* **Exercise**:
From the data below, copy exactly the lines that lie between the one holding "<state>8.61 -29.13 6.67" and the one holding "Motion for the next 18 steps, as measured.", including both, and nothing more.

***

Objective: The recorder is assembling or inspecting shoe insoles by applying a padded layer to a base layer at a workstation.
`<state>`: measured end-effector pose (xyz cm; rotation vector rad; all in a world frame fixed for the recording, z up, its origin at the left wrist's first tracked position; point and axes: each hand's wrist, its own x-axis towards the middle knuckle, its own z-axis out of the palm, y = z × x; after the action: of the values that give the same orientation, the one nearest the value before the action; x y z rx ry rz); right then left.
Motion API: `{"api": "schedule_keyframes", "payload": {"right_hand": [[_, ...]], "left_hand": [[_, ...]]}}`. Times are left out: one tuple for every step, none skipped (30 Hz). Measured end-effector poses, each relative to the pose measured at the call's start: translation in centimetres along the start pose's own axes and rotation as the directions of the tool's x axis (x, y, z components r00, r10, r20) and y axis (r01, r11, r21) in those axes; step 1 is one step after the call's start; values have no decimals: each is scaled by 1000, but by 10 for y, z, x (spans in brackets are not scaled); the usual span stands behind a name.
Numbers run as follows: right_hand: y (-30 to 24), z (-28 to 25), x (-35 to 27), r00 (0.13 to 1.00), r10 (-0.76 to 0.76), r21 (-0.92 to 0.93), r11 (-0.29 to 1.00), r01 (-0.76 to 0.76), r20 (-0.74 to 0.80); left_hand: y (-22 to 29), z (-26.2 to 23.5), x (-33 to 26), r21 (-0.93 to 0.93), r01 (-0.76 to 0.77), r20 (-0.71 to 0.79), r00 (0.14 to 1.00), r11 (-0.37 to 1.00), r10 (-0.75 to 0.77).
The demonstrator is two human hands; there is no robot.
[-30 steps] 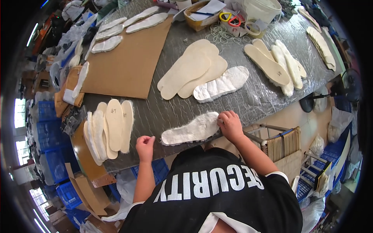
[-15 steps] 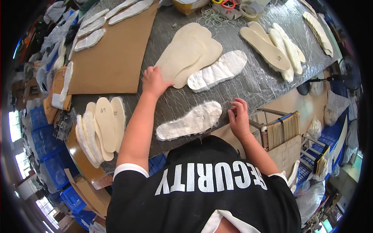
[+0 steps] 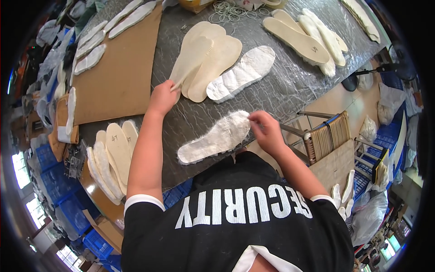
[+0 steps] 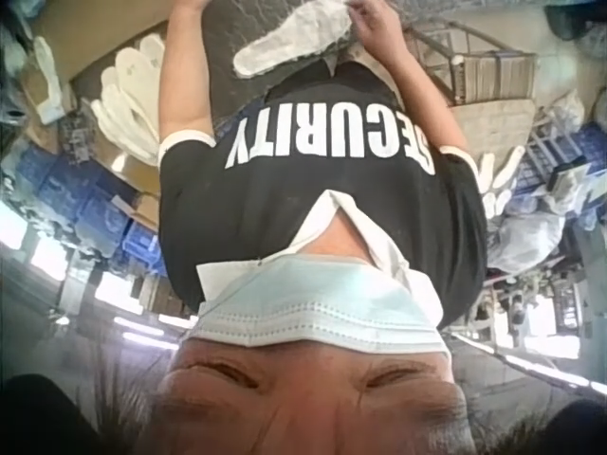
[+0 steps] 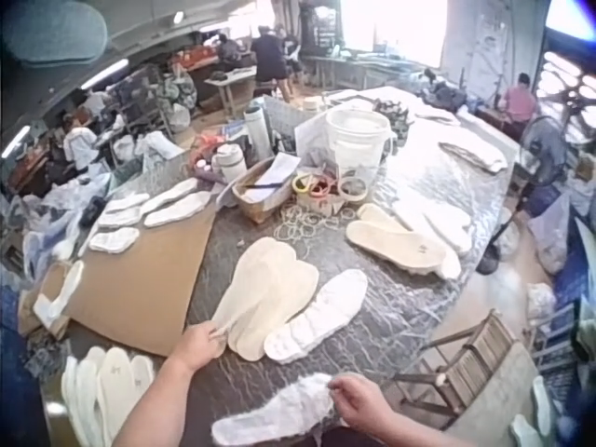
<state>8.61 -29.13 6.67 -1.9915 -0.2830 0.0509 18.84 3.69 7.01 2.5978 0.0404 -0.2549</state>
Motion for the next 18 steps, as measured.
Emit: {"api": "schedule_keyframes", "payload": {"right_hand": [[-9,10,13,988,-149,-59,987,151,37],[-22,20,28,968,-210,-72,973,221,138],[-24,35,44,926,-309,-156,925,345,218],[-34,52,60,895,-356,-215,883,417,269],[-40,66,76,869,-387,-308,824,476,307],[-44,81,91,868,-398,-309,820,482,297],[-44,97,104,836,-408,-467,697,545,367],[-42,109,113,805,-401,-598,539,593,437],[-40,116,120,805,-410,-602,534,594,430],[-38,124,125,828,-280,-608,573,550,485],[-36,131,129,834,-144,-620,603,501,533],[-33,136,131,834,-154,-621,599,506,530],[-34,139,130,831,-163,-641,564,521,533],[-35,141,130,827,-172,-659,528,536,535],[-35,143,133,821,-183,-654,522,547,540],[-38,141,136,814,-137,-657,523,543,564],[-40,140,138,805,-91,-660,524,539,586],[-42,139,139,804,-97,-659,520,544,587]], "left_hand": [[-4,-1,1,-71,61,7,998,996,-60],[-7,-1,0,-66,61,2,998,996,-61],[-7,-1,2,-145,92,19,996,985,-91],[-11,-4,1,-218,131,34,991,967,-127],[-11,-2,3,-214,122,26,993,969,-119],[-10,-1,4,-254,140,48,990,957,-132],[-11,1,5,-293,159,72,987,943,-144],[-15,3,6,-287,151,62,988,946,-138],[-18,5,7,-419,189,90,982,888,-167],[-24,4,6,-542,229,121,973,809,-195],[-29,3,7,-634,282,158,959,720,-237],[-35,2,7,-634,273,147,961,723,-234],[-40,2,4,-688,263,135,962,676,-237],[-45,2,2,-739,249,122,963,626,-239],[-50,1,1,-742,243,109,963,625,-245],[-49,-1,2,-837,127,-79,935,533,-347],[-49,-4,3,-894,-17,-246,854,448,-459],[-52,-11,-1,-894,-23,-252,852,448,-460]]}}
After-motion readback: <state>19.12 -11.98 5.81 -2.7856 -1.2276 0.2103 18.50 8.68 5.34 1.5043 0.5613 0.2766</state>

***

* **Response below**:
<state>8.61 -29.13 6.67 -1.9915 -0.2830 0.0509 18.84 3.69 7.01 2.5978 0.0404 -0.2549</state>
Motion for the next 18 steps, as measured.

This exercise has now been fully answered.